[
https://issues.apache.org/jira/browse/SANDBOX-291?page=com.atlassian.jira.plugin.system.issuetabpanels:comment-tabpanel&focusedCommentId=13224219#comment-13224219
]
Emmanuel Bourg commented on SANDBOX-291:
----------------------------------------
There are a lot of good suggestions, I moved the details in the description of
the issue so we can update it as we make progress integrating the changes.
> Lots of possible changes
> ------------------------
>
> Key: SANDBOX-291
> URL: https://issues.apache.org/jira/browse/SANDBOX-291
> Project: Commons Sandbox
> Issue Type: Improvement
> Components: CSV
> Affects Versions: Nightly Builds
> Reporter: Bob Smith
> Priority: Minor
> Attachments: src.zip
>
>
> I made a lot of changes to pretty much all of the classes in the csv package.
> I thought it would be better to put all of the the changes here in one
> issue, but feel free to only take the parts you like (if any). Hopefully if
> nothing else the test cases will be useful to you.
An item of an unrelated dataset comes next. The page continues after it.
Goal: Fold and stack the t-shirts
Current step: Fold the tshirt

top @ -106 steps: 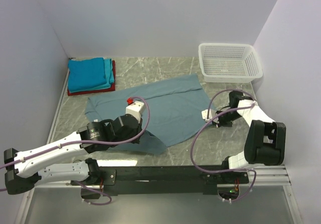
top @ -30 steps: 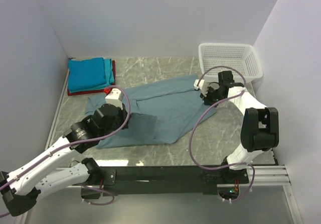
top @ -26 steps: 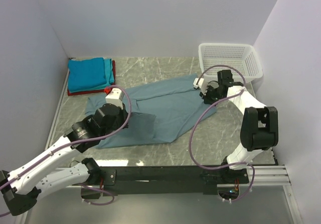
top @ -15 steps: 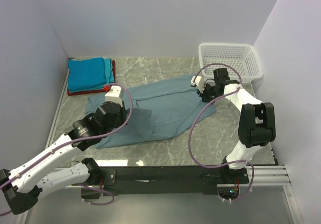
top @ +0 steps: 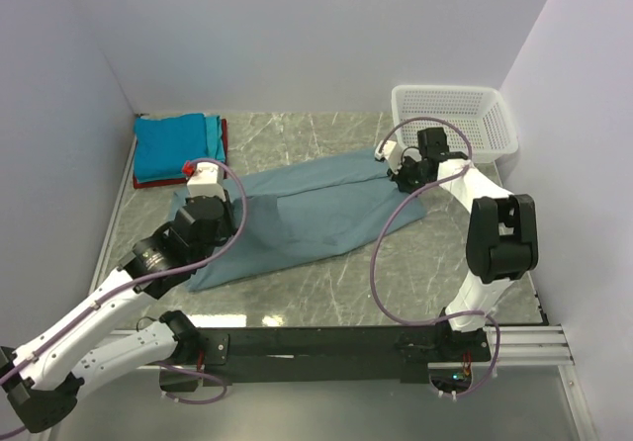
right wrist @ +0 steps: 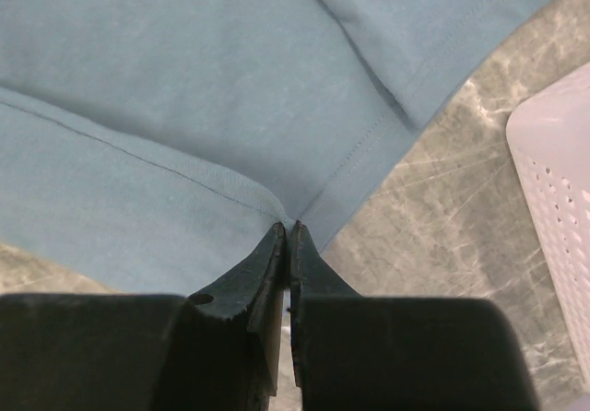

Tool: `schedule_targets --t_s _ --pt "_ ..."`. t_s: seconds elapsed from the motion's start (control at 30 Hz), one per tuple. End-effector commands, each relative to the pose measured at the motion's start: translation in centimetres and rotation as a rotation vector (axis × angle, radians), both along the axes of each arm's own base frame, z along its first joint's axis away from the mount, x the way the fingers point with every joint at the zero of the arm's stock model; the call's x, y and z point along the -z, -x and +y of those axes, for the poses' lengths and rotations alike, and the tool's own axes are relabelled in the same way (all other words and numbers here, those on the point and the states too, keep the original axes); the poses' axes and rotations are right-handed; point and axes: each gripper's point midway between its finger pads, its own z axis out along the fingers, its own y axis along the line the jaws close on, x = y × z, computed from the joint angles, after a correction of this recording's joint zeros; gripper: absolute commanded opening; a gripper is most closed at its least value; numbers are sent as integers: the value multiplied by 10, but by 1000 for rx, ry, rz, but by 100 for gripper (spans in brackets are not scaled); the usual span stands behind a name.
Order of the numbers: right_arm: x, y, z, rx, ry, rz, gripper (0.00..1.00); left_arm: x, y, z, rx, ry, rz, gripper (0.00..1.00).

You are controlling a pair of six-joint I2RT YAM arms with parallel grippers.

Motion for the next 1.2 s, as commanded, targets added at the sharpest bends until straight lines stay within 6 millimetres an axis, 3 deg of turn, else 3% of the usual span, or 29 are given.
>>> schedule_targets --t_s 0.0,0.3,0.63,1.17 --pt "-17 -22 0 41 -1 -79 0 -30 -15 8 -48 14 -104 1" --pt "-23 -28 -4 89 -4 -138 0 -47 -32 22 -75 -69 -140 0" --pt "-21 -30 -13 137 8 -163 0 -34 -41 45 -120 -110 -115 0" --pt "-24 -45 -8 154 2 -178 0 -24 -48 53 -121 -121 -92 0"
> I'll try to list most of the changes here, but I'm sure I'm forgetting some.
> This should include all of the big changes at least. I focused mostly on the
> parser, but I also made a few changes to the printer classes (although I
> don't think I added any new test cases there).
> h3. General Changes
> - Changed all class names with "CSV" in them to use "Csv". This is how it
> appears in the commons-lang "escapeCsv" methods and I think it's easier to
> read the class name when acronyms are not in all upper case.
> - Formatted the code. I used Eclipse with a version of the Java formatting
> style that uses spaces instead of tabs and with a few other small changes to
> try to make it more similar to the style of this code. The formatting was
> inconsistent before (sometimes 2 space indent, sometimes 4) which made it
> really hard to work on.
> - Removed all deprecated methods/constructors
> - Made all public classes final. If there is ever a need to create subclasses
> of them then this could be changed, but I think it would be better to at
> least start them as final (since once they are released as non-final it's
> hard to go back).
> - A few bug fixes (and test cases for them)
> h3. CsvParser
> - There were a few bugs for special cases, so I made as small of changes as I
> could to the parser code to fix these.
> - Added a lot of test cases. I created a test case for all bugs that I found,
> so even if you don't use my changes to this class you should be able to use
> the test cases to find all of the same bugs.
> - Added a close method.
> - Renamed the nextValue method to getValue (so it is more consistent with the
> getAll and getLine method names). I think I would prefer to use a different
> method name prefix for all three of these (like "readAll") since I wouldn't
> normally expect a "get" method to have side effects, but I didn't want to
> just change the names of the most used methods.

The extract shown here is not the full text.